Nepal and the Nobel Prize

This year one very un-fashion icon looking lady, Elinor Ostrom, shared in the Nobel Prize for Economics.

“The central theme of Ostrom’s work (she is the first woman to receive the Nobel prize in economics),is the governance of ’common resource pools’ such as pastures, fisheries or forests to which more than one person has access. Unlike pure public goods such as the atmosphere, where one persons use does not reduce the amount available to others, people deplete these resources when they use them. Standard economic models predict that in the absence of clearly defined property rights, such common resources will be overexploited, with individuals acting without regard for the effects of their actions on the overall pool. Overfishing or overgrazing, the ’tragedy of the commons’,will result. Over time, stocks of the common resource will dwindle.”  (quoted from a Nepalese website.)

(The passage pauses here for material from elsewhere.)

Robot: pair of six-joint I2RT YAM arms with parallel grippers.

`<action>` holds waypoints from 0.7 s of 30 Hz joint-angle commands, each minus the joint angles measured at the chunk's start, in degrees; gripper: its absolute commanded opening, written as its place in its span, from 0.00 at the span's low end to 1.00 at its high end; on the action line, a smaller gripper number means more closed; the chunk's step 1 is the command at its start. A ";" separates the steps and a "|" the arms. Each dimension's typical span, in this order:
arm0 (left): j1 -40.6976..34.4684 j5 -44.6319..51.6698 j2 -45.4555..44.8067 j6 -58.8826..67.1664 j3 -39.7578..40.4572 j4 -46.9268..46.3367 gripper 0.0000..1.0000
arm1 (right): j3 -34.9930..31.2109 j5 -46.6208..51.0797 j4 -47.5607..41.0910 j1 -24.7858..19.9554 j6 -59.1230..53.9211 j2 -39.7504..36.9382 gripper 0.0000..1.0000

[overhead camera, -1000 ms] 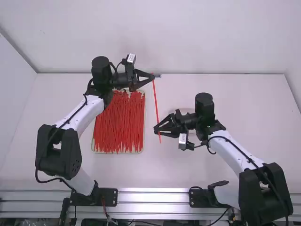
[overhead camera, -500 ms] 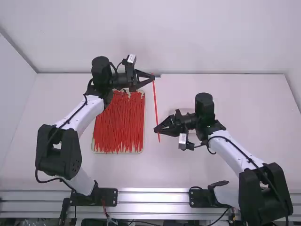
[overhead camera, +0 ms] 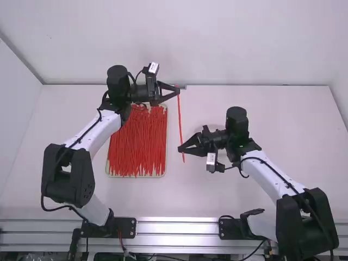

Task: Fasten the cable tie

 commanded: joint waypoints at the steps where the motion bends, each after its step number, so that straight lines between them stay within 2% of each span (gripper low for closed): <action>1: -0.48 1.73 0.22 2.12 -0.33 0.26 0.01 | 1.51 -0.59 1.68 -0.11 5.68 0.55 0.00; 8: -0.68 1.73 0.22 3.17 -0.33 -0.11 0.01 | 1.51 -0.63 6.38 -0.15 8.28 0.55 0.00; 21: -0.24 1.68 0.22 3.39 -0.33 0.57 0.02 | 1.51 -0.52 24.83 0.70 35.15 0.55 0.00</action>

She says that a well managed common resource pool is preferable to a government owned property. Wasn’t such a structure one of the principle ideas of early communism? Could this be an answer for certain issues currently facing the world? Communism (which we know never existed in a pure form) was never managed well, therefore it failed. If common will or professional management would rule using communist ideas, would they be successfull? Are we going to have the chance to try this? If wealthy clever business people suddenly would decide to invest the resources they control into a common pool and manage society at large, would the result be a better outcome for society? Would people listen to them, or is this simply just the cultural characteristic of the humble people of Central Asia? Maybe or maybe not, but Marx should have started in Nepal to figure this out…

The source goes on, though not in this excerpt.